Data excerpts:
------------------------------------------------------------
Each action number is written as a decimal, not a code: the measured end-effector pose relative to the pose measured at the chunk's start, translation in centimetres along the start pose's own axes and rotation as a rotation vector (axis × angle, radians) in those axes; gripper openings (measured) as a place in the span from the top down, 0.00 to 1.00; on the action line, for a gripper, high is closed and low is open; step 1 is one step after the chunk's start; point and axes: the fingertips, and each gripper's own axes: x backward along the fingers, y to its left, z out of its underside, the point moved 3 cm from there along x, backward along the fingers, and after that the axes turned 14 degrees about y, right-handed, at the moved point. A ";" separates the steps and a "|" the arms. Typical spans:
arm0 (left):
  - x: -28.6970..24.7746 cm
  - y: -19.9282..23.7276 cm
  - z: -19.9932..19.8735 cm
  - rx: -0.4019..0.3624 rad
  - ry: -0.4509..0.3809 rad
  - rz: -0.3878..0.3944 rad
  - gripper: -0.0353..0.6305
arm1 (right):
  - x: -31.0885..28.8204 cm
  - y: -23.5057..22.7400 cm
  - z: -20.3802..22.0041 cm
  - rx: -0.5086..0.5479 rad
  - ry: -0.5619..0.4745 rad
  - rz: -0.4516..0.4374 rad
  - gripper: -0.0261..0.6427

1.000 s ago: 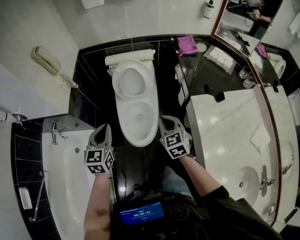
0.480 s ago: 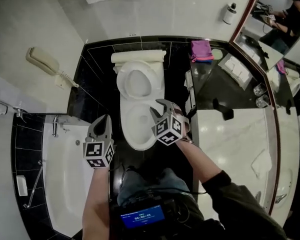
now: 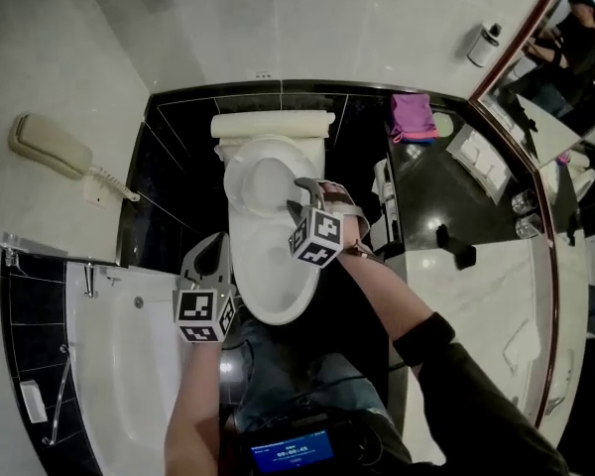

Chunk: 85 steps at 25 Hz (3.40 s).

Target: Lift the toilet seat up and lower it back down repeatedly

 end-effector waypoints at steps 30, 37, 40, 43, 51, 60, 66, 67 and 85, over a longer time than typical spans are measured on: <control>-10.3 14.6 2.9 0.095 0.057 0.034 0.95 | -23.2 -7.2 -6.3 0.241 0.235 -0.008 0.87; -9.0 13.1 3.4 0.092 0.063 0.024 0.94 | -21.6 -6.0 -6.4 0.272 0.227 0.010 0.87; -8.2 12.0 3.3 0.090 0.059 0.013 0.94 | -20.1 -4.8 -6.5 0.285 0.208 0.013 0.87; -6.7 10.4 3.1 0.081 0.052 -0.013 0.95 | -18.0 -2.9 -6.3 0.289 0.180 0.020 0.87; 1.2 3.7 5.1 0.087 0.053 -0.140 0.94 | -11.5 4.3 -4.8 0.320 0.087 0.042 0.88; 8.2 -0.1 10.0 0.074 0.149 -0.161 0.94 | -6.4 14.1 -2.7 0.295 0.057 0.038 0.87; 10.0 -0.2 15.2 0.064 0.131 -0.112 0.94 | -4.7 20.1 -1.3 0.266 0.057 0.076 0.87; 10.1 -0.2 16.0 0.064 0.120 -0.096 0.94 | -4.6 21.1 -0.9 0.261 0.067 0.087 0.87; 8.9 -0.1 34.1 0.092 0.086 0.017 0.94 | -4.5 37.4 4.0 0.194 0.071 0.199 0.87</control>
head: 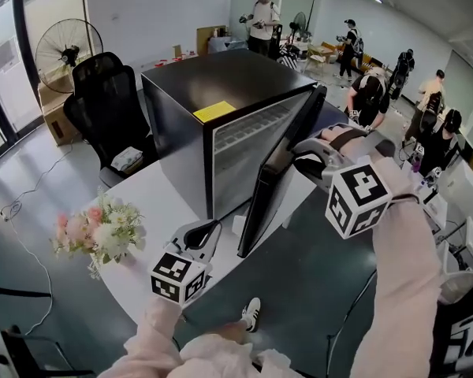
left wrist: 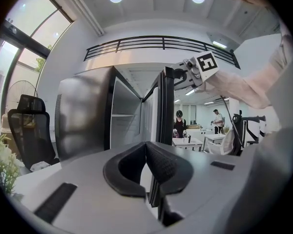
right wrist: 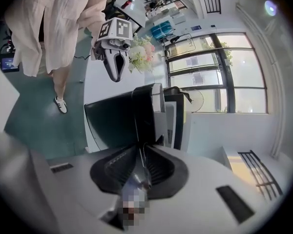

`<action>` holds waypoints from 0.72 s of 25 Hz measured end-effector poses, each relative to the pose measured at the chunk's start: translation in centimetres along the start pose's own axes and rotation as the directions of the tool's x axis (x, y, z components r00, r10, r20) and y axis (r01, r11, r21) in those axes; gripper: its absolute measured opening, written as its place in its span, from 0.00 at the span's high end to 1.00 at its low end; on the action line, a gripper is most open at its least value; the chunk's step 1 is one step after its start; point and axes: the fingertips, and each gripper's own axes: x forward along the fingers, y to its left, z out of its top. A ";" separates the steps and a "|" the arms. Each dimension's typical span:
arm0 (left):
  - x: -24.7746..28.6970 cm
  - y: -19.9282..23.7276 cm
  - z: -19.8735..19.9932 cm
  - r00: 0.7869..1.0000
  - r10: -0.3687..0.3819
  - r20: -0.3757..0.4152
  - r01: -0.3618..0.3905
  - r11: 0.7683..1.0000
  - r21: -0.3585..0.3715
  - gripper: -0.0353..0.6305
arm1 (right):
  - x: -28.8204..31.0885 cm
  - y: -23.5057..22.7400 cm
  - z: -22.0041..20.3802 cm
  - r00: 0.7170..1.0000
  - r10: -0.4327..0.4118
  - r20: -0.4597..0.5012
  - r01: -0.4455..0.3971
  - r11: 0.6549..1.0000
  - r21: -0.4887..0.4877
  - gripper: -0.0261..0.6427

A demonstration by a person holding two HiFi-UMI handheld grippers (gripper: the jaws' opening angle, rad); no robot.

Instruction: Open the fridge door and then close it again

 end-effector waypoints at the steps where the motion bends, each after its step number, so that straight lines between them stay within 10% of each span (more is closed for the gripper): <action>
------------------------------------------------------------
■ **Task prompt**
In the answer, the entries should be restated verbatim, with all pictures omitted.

■ **Result for this task**
Each action number is written as a decimal, not a code: the measured end-effector pose relative to the pose measured at the chunk's start, translation in centimetres along the start pose's own axes and rotation as a rotation vector (axis × angle, radians) in those axes; gripper openings (measured) as a place in the span from the top down, 0.00 to 1.00; on the action line, for a gripper, high is closed and low is open; step 1 is one step after the chunk's start; point and axes: the fingertips, and each gripper's own axes: x backward along the fingers, y to its left, z out of its underside, the point moved 3 cm from there along x, backward along the fingers, and after that the axes turned 14 degrees about y, right-handed, at the moved point. A ";" separates the steps and a "|" the arms. Typical spans:
arm0 (left):
  - x: -28.6970..24.7746 cm
  - y: -19.9282..23.7276 cm
  - z: -19.9932..19.8735 cm
  - rx: -0.4019..0.3624 rad
  - ry: -0.4509..0.3809 rad
  - rz: -0.3878..0.3944 rad
  - gripper: -0.0353..0.6305
arm1 (right):
  - x: -31.0885..28.8204 cm
  - y: -23.5057..22.7400 cm
  - z: -20.3802..22.0041 cm
  - rx: -0.5086..0.5479 rad
  - ry: -0.5619..0.4745 rad
  - rz: -0.4516..0.4374 rad
  - gripper: -0.0261..0.6427

1.000 s ago: 
0.480 s ago: 
now: 

Chunk: 85 steps at 25 Hz (3.40 s).

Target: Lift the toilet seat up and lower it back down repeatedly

 end-effector waypoints at steps 30, 37, 40, 43, 51, 60, 66, 67 and 85, over a longer time than typical spans are measured on: <control>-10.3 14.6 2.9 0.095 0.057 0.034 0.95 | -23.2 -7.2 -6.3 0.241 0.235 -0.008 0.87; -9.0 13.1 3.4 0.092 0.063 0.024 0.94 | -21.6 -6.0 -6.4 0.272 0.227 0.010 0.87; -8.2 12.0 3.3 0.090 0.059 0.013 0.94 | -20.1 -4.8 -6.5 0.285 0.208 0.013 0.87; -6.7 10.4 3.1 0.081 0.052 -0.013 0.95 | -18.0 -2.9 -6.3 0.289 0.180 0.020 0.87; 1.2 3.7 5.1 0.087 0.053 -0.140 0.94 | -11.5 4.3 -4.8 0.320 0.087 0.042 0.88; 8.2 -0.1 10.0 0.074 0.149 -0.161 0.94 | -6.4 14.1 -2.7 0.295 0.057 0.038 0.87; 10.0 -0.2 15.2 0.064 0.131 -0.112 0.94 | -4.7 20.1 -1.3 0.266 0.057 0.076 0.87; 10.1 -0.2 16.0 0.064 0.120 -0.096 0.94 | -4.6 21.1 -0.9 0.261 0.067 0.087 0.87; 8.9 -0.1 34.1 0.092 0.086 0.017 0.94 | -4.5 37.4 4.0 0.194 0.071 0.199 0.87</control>
head: 
left wrist: 
right wrist: 

`<action>` holds waypoints from 0.72 s of 25 Hz measured end-effector poses, each relative to the pose measured at the chunk's start: translation in centimetres along the start pose's own axes and rotation as the directions of the tool's x axis (x, y, z components r00, r10, r20) and y axis (r01, r11, r21) in those axes; gripper: its absolute measured opening, written as its place in its span, from 0.00 at the span's high end to 1.00 at its low end; on the action line, a gripper is most open at its least value; the chunk's step 1 is one step after its start; point and axes: the fingertips, and each gripper's own axes: x forward along the fingers, y to its left, z out of its top. A ";" separates the steps and a "|" the arms. Each dimension's typical span:
arm0 (left):
  - x: -24.7746..28.6970 cm
  - y: -19.9282..23.7276 cm
  - z: -19.8735..19.9932 cm
  - r00: 0.7869..1.0000
  - r10: -0.3687..0.3819
  - r20: -0.3757..0.4152
  - r01: -0.3618..0.3905
  - r11: 0.7683..1.0000
  - r21: -0.3585..0.3715
  - gripper: -0.0353..0.6305
arm1 (right):
  - x: -28.8204..31.0885 cm
  - y: -23.5057..22.7400 cm
  - z: -22.0041..20.3802 cm
  - r00: 0.7170..1.0000
  - r10: -0.4327..0.4118
  - r20: -0.4597..0.5012
  - r01: -0.4455..0.3971
  - r11: 0.6549..1.0000
  - r21: -0.4887..0.4877
  - gripper: -0.0261..0.6427

A demonstration by a person holding two HiFi-UMI handheld grippers (gripper: the jaws' opening angle, rad); no robot.

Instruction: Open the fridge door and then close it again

 end-effector waypoints at the steps where the motion bends, each after its step number, so that straight lines between them stay within 10% of each span (more is closed for the gripper): <action>

Work on the answer has been completed.